Further, the current and voltage meter includes a voltage measurement module and a current measurement module.

Beneficial effect

The method and device for detecting the state of health of the battery can establish the relationship between the internal resistance of the microcirculation and the capacity of each life stage of the battery and the number of battery cycles by calculating the characteristic internal resistance and battery capacity of each SOH stage of the battery, thereby establishing a direct The method and system for characterizing the SOH of lithium-ion batteries by characterizing the internal resistance of the microcirculation shortens the detection time and simplifies the detection method, which can greatly promote the efficiency of battery detection and maintenance.

Description of drawings

Fig. 1 is the schematic diagram of the battery charging model represented by the internal resistance of the present invention;

Fig. 2 is the schematic diagram of the battery discharge model represented by the internal resistance of the present invention;

Fig. 3 is a schematic diagram of a testing device of the present invention;

Fig. 4 is a schematic diagram of the testing process of the present invention;

Fig. 5 is the test curve schematic diagram of the current and voltage changing with time in the charge and discharge experiment of the battery to be tested according to the present invention;

FIG. 6 is a schematic diagram of the relationship between the SOH stage and the number of cycles and the characteristic internal resistance value of the battery to be tested in the present invention.

detailed description

The present invention will be further described below in conjunction with specific embodiments and accompanying drawings.

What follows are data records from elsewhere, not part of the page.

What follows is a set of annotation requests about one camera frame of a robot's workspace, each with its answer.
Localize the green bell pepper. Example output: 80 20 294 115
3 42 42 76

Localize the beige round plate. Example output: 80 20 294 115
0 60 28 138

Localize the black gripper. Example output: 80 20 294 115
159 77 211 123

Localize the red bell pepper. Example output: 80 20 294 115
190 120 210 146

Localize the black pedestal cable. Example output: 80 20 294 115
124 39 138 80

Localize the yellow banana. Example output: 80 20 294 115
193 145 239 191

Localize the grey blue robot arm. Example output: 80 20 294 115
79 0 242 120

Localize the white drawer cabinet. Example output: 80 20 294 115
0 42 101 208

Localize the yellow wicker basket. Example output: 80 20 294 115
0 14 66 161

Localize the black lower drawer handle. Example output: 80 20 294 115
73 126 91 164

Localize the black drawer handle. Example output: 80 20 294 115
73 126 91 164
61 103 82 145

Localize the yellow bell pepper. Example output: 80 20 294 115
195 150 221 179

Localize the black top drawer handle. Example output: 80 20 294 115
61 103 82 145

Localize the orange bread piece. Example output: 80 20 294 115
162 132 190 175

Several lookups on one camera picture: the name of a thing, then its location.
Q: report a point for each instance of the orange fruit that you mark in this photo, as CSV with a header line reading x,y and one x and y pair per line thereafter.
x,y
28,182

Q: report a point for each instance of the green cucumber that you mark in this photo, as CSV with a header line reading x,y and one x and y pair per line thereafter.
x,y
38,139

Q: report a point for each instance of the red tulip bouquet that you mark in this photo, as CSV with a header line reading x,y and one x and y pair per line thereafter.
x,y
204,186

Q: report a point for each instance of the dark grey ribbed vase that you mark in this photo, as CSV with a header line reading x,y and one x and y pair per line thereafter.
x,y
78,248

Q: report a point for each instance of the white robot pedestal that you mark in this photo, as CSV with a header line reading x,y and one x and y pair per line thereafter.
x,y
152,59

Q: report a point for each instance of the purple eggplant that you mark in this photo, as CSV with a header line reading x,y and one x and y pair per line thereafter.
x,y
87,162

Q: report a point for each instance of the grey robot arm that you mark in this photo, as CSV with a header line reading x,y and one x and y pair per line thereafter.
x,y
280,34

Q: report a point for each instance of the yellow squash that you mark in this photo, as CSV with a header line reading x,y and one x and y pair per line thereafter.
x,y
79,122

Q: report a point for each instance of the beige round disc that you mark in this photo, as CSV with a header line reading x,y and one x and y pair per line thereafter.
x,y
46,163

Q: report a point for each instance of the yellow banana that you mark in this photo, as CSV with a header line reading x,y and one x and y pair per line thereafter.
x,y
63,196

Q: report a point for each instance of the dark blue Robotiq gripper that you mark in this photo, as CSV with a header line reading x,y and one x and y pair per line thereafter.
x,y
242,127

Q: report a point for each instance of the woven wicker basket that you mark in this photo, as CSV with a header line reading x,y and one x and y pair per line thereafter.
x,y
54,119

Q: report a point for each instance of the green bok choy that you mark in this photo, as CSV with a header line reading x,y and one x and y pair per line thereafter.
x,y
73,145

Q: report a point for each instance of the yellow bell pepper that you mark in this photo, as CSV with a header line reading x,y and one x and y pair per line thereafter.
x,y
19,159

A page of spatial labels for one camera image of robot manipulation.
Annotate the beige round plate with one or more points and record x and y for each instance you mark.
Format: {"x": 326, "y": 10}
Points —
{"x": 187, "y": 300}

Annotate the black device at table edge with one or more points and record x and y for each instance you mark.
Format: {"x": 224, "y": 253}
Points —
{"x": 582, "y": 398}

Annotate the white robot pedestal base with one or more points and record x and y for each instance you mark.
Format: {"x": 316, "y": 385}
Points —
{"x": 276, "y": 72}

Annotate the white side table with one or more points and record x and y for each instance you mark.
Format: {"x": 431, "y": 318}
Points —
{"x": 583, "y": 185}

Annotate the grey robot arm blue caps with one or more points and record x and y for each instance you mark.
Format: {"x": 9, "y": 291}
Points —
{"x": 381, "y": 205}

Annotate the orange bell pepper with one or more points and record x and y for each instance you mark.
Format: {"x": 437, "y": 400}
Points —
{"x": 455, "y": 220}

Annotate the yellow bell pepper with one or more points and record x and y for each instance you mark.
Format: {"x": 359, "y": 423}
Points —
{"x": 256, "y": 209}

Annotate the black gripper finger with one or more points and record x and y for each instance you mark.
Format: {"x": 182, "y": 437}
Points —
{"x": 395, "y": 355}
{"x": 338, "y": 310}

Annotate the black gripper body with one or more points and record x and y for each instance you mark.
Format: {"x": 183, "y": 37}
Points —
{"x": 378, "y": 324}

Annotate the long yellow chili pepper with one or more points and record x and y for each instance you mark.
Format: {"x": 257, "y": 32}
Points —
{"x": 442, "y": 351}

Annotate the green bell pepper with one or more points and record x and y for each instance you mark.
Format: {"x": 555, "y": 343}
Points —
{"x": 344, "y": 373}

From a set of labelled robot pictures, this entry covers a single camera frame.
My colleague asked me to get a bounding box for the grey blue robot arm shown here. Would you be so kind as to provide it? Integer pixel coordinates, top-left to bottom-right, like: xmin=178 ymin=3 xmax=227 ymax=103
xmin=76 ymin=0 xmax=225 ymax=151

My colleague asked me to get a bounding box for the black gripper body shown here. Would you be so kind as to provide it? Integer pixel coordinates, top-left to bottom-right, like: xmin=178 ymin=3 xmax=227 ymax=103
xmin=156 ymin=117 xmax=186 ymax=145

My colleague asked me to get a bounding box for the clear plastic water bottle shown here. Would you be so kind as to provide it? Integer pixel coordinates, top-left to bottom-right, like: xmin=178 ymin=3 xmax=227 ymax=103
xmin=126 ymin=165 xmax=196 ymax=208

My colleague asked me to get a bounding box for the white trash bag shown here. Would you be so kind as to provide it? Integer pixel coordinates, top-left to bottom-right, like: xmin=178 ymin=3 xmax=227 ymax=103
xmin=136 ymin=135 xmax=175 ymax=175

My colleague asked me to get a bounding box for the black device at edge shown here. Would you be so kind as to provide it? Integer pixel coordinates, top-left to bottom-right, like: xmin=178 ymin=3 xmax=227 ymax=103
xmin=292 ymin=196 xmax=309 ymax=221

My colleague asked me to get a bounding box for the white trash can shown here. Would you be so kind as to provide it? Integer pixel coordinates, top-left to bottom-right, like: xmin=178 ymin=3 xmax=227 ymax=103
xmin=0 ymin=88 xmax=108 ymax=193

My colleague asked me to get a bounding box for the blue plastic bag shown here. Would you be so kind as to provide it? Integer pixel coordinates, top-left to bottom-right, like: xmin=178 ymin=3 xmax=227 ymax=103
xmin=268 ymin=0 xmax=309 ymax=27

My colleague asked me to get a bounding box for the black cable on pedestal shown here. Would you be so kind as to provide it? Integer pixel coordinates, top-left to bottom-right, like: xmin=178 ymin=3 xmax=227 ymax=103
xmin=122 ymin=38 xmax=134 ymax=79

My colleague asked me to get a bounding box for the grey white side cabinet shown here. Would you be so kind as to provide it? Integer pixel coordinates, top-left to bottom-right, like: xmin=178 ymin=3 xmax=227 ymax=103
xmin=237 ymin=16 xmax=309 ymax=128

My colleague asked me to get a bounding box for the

At present, there is basically no convenient detection method for the health status of the battery. Even the direct discharge method usually requires full and full discharge of the battery, which takes too long, poor practicability, long-term charging and discharging, and large temperature changes. , leading to a large error in the result, and it is not suitable for the car battery in use.

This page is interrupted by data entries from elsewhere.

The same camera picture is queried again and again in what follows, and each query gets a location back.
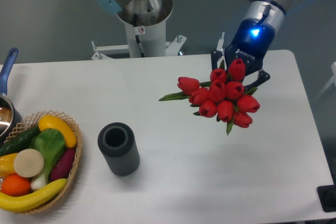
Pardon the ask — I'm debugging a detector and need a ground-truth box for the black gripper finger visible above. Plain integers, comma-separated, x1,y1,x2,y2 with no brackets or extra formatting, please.
244,68,270,89
211,49,225,70

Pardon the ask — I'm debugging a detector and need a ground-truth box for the purple sweet potato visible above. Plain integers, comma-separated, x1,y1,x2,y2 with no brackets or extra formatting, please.
50,148,76,182

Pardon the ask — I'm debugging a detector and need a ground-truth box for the black device at edge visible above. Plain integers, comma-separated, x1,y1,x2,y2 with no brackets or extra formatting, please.
317,185,335,212

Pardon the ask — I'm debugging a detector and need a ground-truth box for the blue handled saucepan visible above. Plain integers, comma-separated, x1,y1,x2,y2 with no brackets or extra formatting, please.
1,48,22,146

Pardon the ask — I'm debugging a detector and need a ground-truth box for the green cucumber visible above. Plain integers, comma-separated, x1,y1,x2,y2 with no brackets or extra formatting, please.
1,125,40,156

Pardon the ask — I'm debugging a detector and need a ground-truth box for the orange fruit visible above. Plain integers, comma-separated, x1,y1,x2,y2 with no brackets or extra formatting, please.
1,174,30,197

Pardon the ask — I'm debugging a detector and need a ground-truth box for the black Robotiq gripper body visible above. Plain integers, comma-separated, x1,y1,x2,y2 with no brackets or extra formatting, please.
224,19,275,75

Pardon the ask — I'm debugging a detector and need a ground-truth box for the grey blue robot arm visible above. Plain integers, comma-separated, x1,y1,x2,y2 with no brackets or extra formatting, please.
94,0,293,89

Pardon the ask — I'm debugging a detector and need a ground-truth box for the yellow banana lower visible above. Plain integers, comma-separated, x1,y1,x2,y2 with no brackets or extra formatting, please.
1,178,67,213

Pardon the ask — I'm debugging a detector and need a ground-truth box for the dark grey ribbed vase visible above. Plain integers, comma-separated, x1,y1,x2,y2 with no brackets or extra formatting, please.
98,122,140,176

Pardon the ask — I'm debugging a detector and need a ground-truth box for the red tulip bouquet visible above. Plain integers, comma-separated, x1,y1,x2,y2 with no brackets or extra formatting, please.
159,58,260,134

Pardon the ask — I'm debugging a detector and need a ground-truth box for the beige round disc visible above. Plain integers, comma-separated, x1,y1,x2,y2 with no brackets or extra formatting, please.
14,148,44,178

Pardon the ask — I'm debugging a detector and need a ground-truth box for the woven wicker basket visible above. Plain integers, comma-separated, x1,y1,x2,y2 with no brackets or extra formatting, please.
5,111,82,214

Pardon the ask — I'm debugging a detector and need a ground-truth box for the yellow pepper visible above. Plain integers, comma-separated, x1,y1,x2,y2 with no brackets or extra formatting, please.
0,153,18,178

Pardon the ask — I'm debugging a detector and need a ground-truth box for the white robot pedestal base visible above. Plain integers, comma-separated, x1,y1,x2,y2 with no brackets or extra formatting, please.
95,0,187,58

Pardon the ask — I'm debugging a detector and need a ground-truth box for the white frame at right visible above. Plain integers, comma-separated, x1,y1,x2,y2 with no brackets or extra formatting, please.
316,62,336,101

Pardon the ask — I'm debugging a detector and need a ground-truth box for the green bok choy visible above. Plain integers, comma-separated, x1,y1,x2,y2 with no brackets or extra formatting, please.
29,129,65,191

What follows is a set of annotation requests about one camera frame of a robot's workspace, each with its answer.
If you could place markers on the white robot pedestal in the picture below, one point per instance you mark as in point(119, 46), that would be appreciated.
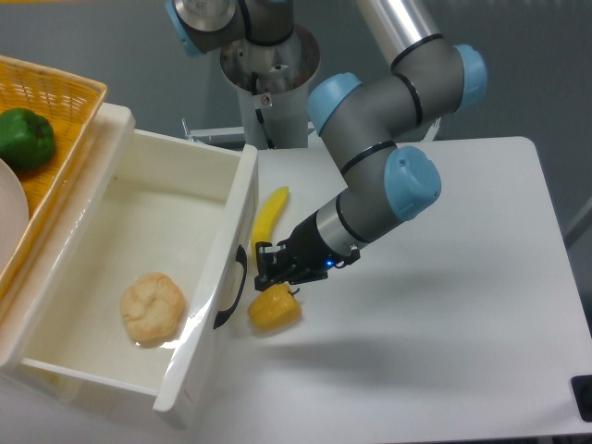
point(273, 84)

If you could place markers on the black device at table edge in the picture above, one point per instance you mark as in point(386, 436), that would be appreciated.
point(582, 391)

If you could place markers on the white plate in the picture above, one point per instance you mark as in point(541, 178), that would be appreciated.
point(14, 218)

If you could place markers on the yellow banana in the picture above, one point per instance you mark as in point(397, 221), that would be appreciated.
point(268, 216)

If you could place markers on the white drawer cabinet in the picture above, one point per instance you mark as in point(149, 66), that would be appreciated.
point(35, 284)

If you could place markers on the yellow woven basket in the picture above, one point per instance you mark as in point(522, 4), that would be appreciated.
point(45, 114)

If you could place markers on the white metal base frame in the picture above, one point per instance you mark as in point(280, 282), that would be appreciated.
point(233, 138)

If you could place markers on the bread roll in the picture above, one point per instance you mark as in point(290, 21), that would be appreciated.
point(151, 309)

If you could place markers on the yellow bell pepper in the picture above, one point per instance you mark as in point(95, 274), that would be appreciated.
point(274, 308)

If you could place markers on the green bell pepper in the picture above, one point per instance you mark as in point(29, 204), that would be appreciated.
point(27, 140)

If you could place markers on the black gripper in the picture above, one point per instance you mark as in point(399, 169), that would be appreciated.
point(303, 257)

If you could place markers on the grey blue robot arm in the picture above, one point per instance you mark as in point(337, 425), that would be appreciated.
point(358, 123)

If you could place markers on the white top drawer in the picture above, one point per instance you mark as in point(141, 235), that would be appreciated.
point(166, 209)

The invention proposes a method and device for detecting the health state of a battery. It is to invent a method for detecting the health state of a secondary battery from the perspective that the car battery does not need to be removed during use and is convenient for after-sales market service providers to perform detection and maintenance. The method is simple and easy. operation, the detection time is short, and the state of health (SOH) value of the battery can be quickly obtained.

This method establishes a model from the perspective of battery energy loss, and then refers to the cause of energy loss as the characteristic internal resistance, that is, the characteristic internal resistance represents the resistance of the internal energy consumption of the battery, and the energy consumed inside the battery can be obtained from the charging and discharging process. The energy charged in and the energy released are obtained. The specific model is shown in Figure 1 and Figure 2, and Figure 1 is a schematic diagram of the battery charging model represented by the internal resistance, which can be obtained Accompanying drawing 2 is a schematic diagram of a battery discharge model expressed by characterizing internal resistance, which can be obtained

Select appropriate intervals for charge and discharge, which can be voltage intervals, SOC intervals, or other reasonable control parameters. In the figure, the characteristic internal resistance is r(Ω); the maximum storage capacity is Qmaxin(Wh), which is the total energy consumed by the external charging device in the process of charging the battery; the maximum discharge capacity is Qmaxout(Wh), which is the external charging capacity of the battery The total energy consumed by the external circuit during the circuit discharge process; the effective capacity is Qua (Wh), which is the total energy stored in the battery during the charging process. Uc(t) is the voltage across the battery during charging and Udis(t) is the voltage across the battery during discharging. t1, t2 are charging start time and end time respectively; t3, t4 are discharge start time and end time respectively; I and I _out are charge current and discharge current respectively.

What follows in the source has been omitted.